The so-called Gaijin Masamune became a legend - supposedly stronger and sharper than anything Masamune had ever made. Somehow it wound up at ground zero in Hiroshima on that fateful day. The atomic heat supposedly melted out the Earth steel, leaving only the metal from the sky, pocked and riddled with defects.
Jack angled the blade back and forth, watching the light play off the mottled surface. The edge and the undulating temper line that bordered it, however, were unmarred.
A lot of people had died by and for this sword. He wondered if it was cursed. Used to be Jack didn't believe in curses. Used to be he didn't believe in a lot of things he took for granted now.
Holding the katana safely away from his body - he'd seen what that blade could do - he wound through the Victorian oak furniture that cluttered his claustrophobic - Gia's term, not his - front room. He occupied the third floor of a West Eighties brownstone that was much too small for all the neat stuff he'd accumulated over the years.

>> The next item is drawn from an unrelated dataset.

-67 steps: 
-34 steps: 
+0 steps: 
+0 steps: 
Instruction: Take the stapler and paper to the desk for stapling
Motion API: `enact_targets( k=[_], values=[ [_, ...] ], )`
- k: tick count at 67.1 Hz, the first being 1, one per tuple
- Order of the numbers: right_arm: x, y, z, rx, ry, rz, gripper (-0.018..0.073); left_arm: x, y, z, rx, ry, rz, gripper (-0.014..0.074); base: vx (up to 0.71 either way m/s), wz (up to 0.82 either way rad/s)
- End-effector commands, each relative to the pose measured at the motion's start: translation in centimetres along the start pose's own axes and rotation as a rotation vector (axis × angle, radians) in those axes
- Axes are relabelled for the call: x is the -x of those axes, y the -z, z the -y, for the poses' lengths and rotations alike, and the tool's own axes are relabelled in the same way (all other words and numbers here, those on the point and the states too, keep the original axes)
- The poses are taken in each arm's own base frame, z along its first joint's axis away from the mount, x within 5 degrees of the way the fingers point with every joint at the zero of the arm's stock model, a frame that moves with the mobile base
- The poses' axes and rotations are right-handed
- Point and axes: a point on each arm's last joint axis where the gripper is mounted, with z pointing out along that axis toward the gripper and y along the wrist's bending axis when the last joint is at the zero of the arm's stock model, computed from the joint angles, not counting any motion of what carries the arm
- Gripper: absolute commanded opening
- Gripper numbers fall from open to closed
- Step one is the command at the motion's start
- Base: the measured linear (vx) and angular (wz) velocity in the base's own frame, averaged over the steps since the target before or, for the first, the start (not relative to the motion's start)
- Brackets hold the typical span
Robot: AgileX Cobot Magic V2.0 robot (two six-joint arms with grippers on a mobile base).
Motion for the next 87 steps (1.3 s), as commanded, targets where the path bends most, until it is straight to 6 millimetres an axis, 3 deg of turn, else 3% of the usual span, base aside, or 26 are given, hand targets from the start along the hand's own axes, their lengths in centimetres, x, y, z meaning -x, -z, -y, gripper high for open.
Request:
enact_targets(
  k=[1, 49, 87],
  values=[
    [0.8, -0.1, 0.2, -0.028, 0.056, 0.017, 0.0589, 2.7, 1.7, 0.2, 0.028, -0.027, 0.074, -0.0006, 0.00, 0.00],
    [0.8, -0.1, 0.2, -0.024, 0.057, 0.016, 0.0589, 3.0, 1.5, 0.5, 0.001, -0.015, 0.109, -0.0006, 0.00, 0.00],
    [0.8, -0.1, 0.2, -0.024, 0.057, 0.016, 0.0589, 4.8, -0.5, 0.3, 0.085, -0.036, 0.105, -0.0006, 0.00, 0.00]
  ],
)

When he reached the old fold-out secretary at the far end of the room, he angled it out from the wall and removed the lower rear panel. His collection of saps, knives, bullets, and pistols hung on self-adhering hooks or cluttered the floor of the space. By far the largest weapon was the huge Ruger SuperRedhawk revolver chambered for .454 Casulls. He had no use for it here in the city, but it always made him think of his dad. Maybe that was why he couldn't let it go. He wasn't good at letting go of stuff anyway.
On the other hand, something in the compartment wouldn't let go of him - a ten-by-twelve-inch flap of human skin. He'd buried it three times but it always returned to his apartment.

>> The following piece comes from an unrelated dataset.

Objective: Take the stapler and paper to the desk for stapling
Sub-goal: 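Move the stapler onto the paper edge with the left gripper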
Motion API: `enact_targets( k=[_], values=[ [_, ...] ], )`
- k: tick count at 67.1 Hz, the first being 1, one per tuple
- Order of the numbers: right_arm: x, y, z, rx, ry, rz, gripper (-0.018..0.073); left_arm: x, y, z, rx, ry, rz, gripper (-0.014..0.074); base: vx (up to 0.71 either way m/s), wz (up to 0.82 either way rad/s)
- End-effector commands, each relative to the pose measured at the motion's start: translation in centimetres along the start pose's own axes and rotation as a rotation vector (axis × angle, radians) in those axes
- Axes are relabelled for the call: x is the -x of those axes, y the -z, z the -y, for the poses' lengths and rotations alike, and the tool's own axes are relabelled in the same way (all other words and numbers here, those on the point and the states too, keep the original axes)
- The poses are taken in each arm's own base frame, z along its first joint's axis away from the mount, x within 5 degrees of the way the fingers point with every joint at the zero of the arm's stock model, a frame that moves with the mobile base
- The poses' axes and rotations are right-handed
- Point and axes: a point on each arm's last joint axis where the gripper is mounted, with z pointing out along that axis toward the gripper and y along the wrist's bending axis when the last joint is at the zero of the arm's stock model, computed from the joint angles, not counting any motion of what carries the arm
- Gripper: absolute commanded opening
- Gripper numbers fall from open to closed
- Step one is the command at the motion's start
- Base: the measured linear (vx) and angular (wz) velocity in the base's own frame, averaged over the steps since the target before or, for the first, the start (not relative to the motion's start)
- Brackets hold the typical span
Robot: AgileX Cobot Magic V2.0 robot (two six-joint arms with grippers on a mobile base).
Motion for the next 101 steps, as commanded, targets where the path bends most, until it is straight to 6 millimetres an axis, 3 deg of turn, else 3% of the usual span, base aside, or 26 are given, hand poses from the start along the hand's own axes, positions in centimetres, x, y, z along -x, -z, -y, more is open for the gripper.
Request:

He unfolded the rectangle, as supple as suede, with no hint of decomposition. The pattern of pocked scars crisscrossed with fine, razor-thin cuts used to confound him. Later he learned it was a map of Opus Omega, the pocks indicating places where concrete pillars - some of them fashioned in the recently razed building on the Wm. Blagden & Sons grounds - had been buried around the world.
Everything was connected ... everything.
Another thing he'd learned about the skin was that he couldn't cut it up. He'd tried to slice it into pieces to get rid of it, but it wouldn't allow itself to be cut. Or rather, wouldn't allow itself to stay cut.
He wondered if that was still true.
He pulled out his Spyderco Endura and flipped out the curved blade. He pierced the skin with the point near a corner and sliced downward.
The blade parted the skin, which promptly sealed itself closed behind it. Just as before. Good.
As the Lady had said of the bullets fired at her yesterday: If they are of this Earth, they cannot harm me. Nothing of this Earth could harm her.
The Endura's blade was of this Earth.
But Gia had started Jack thinking about the blade of the Gaijin Masamune. It had "fallen from the sky." Which meant it was not of this Earth. Could it harm the Lady?
He picked up the katana and stretched the flap against the point. His gut clenched as he saw the pierced edges of the skin glow a ghostly blue as it poked through. But only briefly. Taking a breath, he sliced downward. Again the glow along the cut edges - which stayed cut and separate, even after the glow faded. No self-repair when cut by the Gaijin Masamune.
His saliva evaporated as he stared at the blade.
This could do it ... this could kill the Lady ... cause her third death ... end her existence.
At least that was the way it looked.
Only one person would know for sure.